Era la seconda metà di aprile dello scorso anno quando il presidente della Regione aveva salutato l’incarico all’ex ministro spiegando che “dobbiamo fare un’analisi accurata delle carenze strutturali: oggi che le ferite sono ancora aperte siamo in grado di capire dove il sistema sanitario necessita di maggiori interventi e da lì ripartiremo per costruire una reale medicina di territorio.

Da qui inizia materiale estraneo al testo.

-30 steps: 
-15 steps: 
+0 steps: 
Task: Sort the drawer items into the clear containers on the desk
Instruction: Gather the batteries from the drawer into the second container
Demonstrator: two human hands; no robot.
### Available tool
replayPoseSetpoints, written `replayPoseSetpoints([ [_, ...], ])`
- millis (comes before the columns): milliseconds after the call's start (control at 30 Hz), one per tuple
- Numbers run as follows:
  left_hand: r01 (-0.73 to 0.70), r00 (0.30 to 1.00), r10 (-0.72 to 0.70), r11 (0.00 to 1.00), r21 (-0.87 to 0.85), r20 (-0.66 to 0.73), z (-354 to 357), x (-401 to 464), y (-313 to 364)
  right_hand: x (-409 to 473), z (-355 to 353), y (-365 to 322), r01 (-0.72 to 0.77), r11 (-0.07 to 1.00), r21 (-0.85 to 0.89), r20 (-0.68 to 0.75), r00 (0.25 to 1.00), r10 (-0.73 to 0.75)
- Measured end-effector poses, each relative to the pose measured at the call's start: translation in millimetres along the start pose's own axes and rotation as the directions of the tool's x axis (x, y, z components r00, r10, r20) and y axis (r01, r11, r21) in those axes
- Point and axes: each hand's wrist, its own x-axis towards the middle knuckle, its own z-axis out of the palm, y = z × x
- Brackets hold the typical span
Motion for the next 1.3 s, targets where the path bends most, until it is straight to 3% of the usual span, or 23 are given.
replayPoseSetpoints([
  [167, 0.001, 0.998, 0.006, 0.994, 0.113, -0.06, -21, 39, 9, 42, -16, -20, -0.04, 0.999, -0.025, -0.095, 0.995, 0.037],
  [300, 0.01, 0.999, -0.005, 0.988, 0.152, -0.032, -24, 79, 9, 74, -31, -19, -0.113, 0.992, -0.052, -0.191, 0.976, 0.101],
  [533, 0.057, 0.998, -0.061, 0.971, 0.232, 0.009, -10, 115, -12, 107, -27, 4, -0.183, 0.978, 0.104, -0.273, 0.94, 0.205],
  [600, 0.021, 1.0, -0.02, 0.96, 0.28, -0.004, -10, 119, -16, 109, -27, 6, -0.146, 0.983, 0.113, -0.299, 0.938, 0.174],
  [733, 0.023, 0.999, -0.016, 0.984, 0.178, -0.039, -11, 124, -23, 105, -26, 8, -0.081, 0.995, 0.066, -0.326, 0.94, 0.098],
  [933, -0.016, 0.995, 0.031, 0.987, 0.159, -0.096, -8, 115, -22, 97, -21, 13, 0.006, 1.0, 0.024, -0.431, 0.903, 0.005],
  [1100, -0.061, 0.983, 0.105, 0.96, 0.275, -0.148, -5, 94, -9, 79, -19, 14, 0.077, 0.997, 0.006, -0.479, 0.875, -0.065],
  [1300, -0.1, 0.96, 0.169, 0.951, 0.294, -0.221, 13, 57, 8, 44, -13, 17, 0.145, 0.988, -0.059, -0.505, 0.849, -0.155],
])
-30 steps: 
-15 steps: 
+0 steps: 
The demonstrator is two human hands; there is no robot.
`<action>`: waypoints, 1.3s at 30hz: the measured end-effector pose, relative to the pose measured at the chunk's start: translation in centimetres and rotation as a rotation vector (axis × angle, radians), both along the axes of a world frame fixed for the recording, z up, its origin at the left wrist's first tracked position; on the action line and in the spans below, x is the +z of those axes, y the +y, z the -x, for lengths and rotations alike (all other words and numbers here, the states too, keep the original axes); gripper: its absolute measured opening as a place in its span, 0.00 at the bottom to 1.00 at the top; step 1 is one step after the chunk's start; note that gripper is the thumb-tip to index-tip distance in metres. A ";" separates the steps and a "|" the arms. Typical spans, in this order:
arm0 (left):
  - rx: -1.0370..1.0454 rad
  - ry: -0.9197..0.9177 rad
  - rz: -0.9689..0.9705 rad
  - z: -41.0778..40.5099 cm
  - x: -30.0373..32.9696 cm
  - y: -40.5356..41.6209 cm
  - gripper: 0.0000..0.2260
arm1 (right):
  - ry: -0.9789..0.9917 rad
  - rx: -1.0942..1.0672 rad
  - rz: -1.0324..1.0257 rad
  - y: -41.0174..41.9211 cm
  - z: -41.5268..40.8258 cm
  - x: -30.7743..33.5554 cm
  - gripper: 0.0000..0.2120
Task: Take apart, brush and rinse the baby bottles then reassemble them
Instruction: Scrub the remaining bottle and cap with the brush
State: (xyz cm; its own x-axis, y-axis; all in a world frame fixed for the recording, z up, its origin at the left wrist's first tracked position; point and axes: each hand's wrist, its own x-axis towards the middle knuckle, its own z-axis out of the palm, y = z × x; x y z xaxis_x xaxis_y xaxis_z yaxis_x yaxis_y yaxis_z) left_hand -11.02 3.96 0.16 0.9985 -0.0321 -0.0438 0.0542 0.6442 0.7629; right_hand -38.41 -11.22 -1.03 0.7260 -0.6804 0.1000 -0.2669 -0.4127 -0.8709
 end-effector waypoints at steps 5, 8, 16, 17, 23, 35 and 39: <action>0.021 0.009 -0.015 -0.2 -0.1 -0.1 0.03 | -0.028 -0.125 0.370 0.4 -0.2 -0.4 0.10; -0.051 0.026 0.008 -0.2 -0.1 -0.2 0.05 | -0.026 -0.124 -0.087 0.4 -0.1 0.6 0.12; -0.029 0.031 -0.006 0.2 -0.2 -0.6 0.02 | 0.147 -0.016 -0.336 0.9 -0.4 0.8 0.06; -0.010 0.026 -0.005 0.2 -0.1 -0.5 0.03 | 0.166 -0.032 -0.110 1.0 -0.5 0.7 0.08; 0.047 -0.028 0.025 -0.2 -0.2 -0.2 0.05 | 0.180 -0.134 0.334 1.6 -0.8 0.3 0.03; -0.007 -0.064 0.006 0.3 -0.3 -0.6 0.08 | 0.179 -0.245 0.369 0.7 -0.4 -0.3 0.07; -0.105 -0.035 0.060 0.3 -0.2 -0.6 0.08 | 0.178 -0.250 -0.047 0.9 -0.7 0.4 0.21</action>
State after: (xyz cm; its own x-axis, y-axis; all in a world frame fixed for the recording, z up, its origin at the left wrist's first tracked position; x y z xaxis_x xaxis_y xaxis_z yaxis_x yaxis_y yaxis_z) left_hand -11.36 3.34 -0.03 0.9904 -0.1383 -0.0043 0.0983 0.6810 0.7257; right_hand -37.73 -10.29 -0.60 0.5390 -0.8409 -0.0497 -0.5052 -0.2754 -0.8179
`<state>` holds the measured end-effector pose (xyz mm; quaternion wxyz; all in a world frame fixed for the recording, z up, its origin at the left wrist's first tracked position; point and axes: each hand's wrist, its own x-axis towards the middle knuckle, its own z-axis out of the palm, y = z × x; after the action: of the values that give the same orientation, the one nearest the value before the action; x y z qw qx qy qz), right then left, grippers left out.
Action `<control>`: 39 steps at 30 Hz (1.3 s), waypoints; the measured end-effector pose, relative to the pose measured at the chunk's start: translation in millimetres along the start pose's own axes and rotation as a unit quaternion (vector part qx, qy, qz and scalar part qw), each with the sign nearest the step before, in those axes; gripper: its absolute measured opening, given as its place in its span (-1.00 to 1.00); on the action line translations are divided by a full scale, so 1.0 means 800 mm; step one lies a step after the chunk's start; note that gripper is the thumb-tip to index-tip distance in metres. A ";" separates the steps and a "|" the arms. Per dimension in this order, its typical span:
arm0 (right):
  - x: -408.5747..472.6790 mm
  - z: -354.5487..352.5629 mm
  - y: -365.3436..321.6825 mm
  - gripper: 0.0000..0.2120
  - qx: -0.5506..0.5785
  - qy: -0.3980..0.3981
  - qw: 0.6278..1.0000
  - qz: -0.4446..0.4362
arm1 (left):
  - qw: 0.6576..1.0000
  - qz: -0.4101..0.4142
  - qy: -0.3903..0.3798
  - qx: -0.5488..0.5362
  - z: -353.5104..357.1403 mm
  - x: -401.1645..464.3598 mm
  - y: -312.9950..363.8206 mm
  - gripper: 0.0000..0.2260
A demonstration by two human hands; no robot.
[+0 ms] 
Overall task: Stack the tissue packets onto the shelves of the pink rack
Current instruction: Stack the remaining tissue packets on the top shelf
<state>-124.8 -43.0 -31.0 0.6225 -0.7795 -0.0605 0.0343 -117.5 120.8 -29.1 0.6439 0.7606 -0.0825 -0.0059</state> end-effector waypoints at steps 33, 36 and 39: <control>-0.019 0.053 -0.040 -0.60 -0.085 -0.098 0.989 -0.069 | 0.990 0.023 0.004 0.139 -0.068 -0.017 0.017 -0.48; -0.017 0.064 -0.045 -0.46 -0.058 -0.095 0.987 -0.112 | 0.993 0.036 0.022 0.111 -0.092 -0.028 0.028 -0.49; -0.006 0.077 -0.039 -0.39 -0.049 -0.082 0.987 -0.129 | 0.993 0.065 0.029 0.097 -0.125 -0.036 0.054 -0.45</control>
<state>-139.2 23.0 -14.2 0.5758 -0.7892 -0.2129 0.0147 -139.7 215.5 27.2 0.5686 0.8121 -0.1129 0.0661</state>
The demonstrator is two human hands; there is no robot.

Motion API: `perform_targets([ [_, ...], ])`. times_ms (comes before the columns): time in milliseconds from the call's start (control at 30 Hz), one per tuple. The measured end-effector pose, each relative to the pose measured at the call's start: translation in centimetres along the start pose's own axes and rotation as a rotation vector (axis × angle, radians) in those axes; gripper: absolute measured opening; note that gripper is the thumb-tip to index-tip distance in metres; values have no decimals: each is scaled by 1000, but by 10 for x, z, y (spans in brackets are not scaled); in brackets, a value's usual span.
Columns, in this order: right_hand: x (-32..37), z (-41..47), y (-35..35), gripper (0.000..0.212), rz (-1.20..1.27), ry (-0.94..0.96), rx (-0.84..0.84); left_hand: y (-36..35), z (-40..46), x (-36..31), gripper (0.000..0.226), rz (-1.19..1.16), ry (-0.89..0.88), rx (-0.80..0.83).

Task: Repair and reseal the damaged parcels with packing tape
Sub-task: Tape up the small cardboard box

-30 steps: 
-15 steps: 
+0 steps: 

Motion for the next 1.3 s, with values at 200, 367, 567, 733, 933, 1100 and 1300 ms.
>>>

Parlo di costruire – aveva aggiunto Alberto Cirio – e non di ricostruire, perché la grande carenza in questa pandemia è stata la rete organizzativa di medicina territoriale”. Vero. Il grande malato della sanità piemontese, messa a durissima prova dal virus, era il territorio. E lo è ancora, dopo una seconda ondata e nel mezzo della terza con, peraltro, la campagna vaccinale in corso.

A parte la legge che riguarda le medicina associativa, licenziata poco tempo fa, nessun altro intervento di rilievo ha cambiato la situazione. La stessa fame di posti letto negli ospedali torinesi che ha costretto, nelle settimane scorse a trasferire pazienti in strutture di altre province per far fronte a un numero massiccio di ricoveri non può non trovare una della ragioni, probabilmente la principale, proprio nella debolezza della medicina territoriale. Lo stesso assessore Luigi Icardi ha ammesso che “a Torino e provincia il protocollo di cure domiciliari fa fatica a decollare” rispetto al resto del Piemonte. Suscitando la durissima reazione dell’Anaao-Assomed, Icardi ha pure annunciato l’intenzione di voler verificare se alcuni ricoveri non siano frutto di “regole di ingaggio troppo lasche”. Chiara Rivetti, segretario regionale del sindacato dei medici ospedalieri, ha ribattuto ponendo l’accento proprio sulla questione che dovrebbe essere se non risolta almeno ridotta in gravità dal piano Fazio. “Le cure territoriali sono da sempre gravemente carenti ma nell’ultimo anno sono state falcidiate: le Asl del Piemonte hanno chiuso l’anno 2020 con un taglio di quasi 50 milioni di euro sulla spesa storica destinata alle quote sanitarie per la residenzialità dei malati non autosufficienti”. Per Rivetti servono “analisi puntuali e un confronto trasparente con l’organizzazione delle altre regioni”. Serve anche un piano, su questo sono tutti d’accordo, concreto e dettagliato per curare con decisione e rapidità la medicina territoriale. Al momento l’impressione è che, dopo un anno, le si sia soltanto misurata la febbre.